黒い髪を揺らしているその男は、ふむ、と、仮面の戦士の言葉に顎先を撫でる。それはすまなかったと、謝るその声に、じろりと隣で跪いていたダークエルフが怒気の孕んだ視線を、仮面の戦士の方へと向けた。
彼のせいにするな、と、言いたいのだろう。
そんな彼女の剣呑な表情を察するように、黒い髪の男の対面側、玉座の左側に立っている女が口を開く。
金色の髪を靡かせ、凹凸の激しい肉感的な体をしたその女。透けるような薄いローブを身にまとった彼女は、怪しく笑うとその視線をダークエルフに向けた。

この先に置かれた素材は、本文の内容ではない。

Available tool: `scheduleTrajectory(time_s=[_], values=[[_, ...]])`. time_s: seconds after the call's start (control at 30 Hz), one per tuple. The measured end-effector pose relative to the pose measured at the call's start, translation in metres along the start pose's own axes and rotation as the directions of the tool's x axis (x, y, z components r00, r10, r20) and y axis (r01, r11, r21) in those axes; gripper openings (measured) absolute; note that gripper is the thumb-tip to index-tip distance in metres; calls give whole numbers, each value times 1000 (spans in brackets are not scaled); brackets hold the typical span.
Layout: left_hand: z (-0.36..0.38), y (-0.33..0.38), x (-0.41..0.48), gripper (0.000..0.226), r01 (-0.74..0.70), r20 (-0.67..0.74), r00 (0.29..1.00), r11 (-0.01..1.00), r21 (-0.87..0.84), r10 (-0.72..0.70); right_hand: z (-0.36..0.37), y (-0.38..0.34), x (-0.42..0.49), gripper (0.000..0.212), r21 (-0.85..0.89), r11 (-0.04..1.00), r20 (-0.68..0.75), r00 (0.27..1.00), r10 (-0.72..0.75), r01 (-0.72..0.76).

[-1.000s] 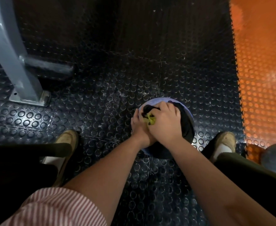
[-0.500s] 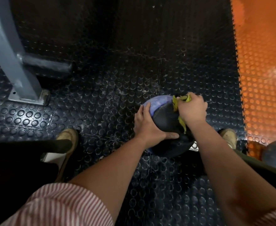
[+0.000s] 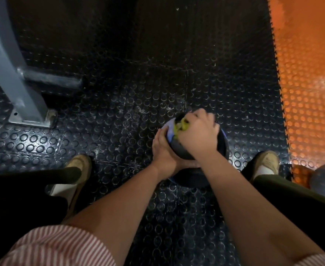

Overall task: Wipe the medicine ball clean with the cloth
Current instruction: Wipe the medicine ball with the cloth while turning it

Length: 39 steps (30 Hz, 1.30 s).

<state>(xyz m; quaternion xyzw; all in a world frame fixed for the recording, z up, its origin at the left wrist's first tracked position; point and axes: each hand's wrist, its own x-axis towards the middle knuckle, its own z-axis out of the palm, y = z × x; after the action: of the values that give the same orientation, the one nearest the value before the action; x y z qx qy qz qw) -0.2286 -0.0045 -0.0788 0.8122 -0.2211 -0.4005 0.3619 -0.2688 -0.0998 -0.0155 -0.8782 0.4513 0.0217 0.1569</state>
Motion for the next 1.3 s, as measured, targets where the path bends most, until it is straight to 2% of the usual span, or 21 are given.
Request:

「アリエス。もう一つ、貴方に命じておいた任務は、どうなりましたか」
「はい。大巫女ペペロペの下着は二つとも回収いたしました。ただ――妙な魔法をかけられており、その効力は一時的に封じられております」
「まぁ、なんてもったいないこと。せっかく私が苦心して、あの女王に授けたというのに。借りたものは汚さず綺麗に返していただきたいものですね」
ふふ、と、怪しく笑う艶女。
そんな中、窓の外に雷光が走った。
玉座の前に参集している者たちの数は全てで八名。
黒髪の騎士。
黒いローブの艶女。
鋼の鎧に身を包んだ巨人。
青白い鱗を持った竜人。
髑髏をあしらった杖を手にしたゴブリン。
場違いな感じの、露出の高いメイド服に身を包んだ、ピンク髪の女。
そして、仮面の戦士とダークエルフ。
そんな彼らを前に、がたりがたりと玉座が揺れた。
音に反応して彼らが一斉にその視線を玉座へとむける。
『よい。白百合女王国にダメージを与えることには成功した。これで、大陸の東の動きは確実に鈍くできた。上々の首尾である』
人ならざる者の声がした。
獣人のものでもなければ獣のものでもない。機械的に出された音でもないが、どこかこの世のものとは思えぬ響きを持った、不思議な声であった。
その声に、おぉ、と、その場に居た者たちが歓喜の声をあげる。
「すると、いよいよ」
「我らの出番という訳ですな」
「――ォォン」
「腕が鳴る」
「ふぉっふぉっふぉっ、この島を渡るのは何年ぶりですかな」
「きゃるーん!! キサラ、殺る気満々ですぅ!! 先鋒はおまかせっ!! メイド殺法で大陸のふにゃちんどもなんて、ぽいぽいのぽいですぅ!!」
「御意」
「汚名は雪ぐぜ。今度はこんな無様は晒さねえ、この鬼の呪いに誓って――!!」
雷鳴轟く中、決意の言葉が玉座の前に満ちた。
それに答えるように再び玉座が震えた。
『時は来た!! 今ここに再び、神代の戦をはじめよう!! 我が
この世界に暗黒の時代を。
場にいる者たちがそう復唱する。
今、この世界に――中央大陸に、未曾有の危機が迫ろうとしていた。